Each member brings its own specialty to the group. Alcatel builds some of the world's most advanced telecommunications equipment. A major player in consumer electronics, NEC is also the second-largest semiconductor manufacturer in the world. DirecTV is a well-established satellite TV provider, and Microsoft is the #1 software company.

"We want to get into the enhanced TV business, the hardware and services business," explains Jim Meyer, executive VP of Thomson Consumer Electronics, a division of Thomson Multimedia. "We're pleased . . . the French government has opened the structure of Thomson Multimedia to outside partners."

The deal was made possible through a special dispensation by the French government. Previous proposals to open Thomson to outside interests---such as an attempt to sell the money-losing giant to Daewoo Electronics in 1996---provoked widespread protests in France.

Thomson owns RCA, an icon of the golden age of American electronics, which manufactures high-end video products under the ProScan label. Thomson acquired RCA after it was spun off by General Electric, which acquired it several years ago during a flurry of mega-mergers.

Thomson is calling its soon-to-be-developing net-TV technology "eTV," for "enhanced television"---an umbrella title for a variety of new products and services for the next century. These products and services include electronic programming guides, plasma screens, satellite receivers, cable modems, home-networking devices, Internet telephones, and DVD-ROM drives, all with interactive features based on Microsoft's Windows CE software. "Our combined efforts will accelerate the development of enhanced TV," says Thomson CEO Thierry Breton.

Microsoft has a long-standing policy of inserting an iron into every possible fire. According to Craig Mundie, a Microsoft senior VP for consumer electronics platforms, "Microsoft believes that consumers can only benefit from the fruits of this relationship. Thomson's leadership in consumer electronics, combined with Microsoft's desire and ability to provide technologies to enable digital television, is sure to bring products and services to the market that consumers will embrace."

Interactive TV, which will give consumers instant access to programming and products, is the Holy Grail of convergence. For example, "product placement"---the practice of inserting brand-name products instead of generic ones into scenes in movies and TV programs---will become more than a form of subtle advertising. As some visionaries see it, enhanced TV will let consumers watching a tennis match "click on" a player's shoe, thereby taking the viewer to the shoe manufacturer's Web site, which will appear in an onscreen window while the match continues in the background. The consumer will then be directed to the closest retailer or sold the product directly. Microsoft, Thomson, DirecTV, et al., will extract fees for millions of such transactions.

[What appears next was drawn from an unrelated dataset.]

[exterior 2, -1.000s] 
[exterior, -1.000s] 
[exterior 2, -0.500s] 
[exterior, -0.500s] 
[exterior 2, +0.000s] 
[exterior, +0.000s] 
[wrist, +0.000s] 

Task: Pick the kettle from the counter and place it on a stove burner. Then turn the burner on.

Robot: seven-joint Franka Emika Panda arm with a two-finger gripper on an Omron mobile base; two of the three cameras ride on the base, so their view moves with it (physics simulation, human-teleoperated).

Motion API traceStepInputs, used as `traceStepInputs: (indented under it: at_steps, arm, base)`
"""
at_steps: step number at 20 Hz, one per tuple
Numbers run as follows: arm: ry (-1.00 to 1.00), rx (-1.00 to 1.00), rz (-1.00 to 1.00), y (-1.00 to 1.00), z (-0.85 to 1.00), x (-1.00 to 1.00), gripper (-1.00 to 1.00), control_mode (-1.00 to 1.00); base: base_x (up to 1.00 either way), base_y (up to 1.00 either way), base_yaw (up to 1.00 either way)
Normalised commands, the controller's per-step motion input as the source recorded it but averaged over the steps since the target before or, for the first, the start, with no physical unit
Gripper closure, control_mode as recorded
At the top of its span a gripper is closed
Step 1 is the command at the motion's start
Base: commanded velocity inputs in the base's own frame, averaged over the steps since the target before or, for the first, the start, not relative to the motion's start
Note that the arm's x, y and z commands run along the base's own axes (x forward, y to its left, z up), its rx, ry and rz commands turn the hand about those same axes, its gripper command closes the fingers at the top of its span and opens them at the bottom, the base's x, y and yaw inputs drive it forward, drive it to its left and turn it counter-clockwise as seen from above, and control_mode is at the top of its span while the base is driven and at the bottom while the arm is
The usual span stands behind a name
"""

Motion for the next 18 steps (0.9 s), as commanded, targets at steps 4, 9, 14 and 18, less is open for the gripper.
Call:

Early experiments in interactive TV by telephone companies and cable providers were primitive, poorly conceived, large-scale financial disasters. After extremely slow sales, manufacturers such as Sharp, Mitsubishi, and Sanyo have stopped making products for the as-yet-nonexistent interactive-TV market. Thomson's eTV partner NEC has also withdrawn its interactive-TV products. Even so, the belief in the inevitability of net TV is strong enough to forge alliances like the one Thomson announced last Thursday.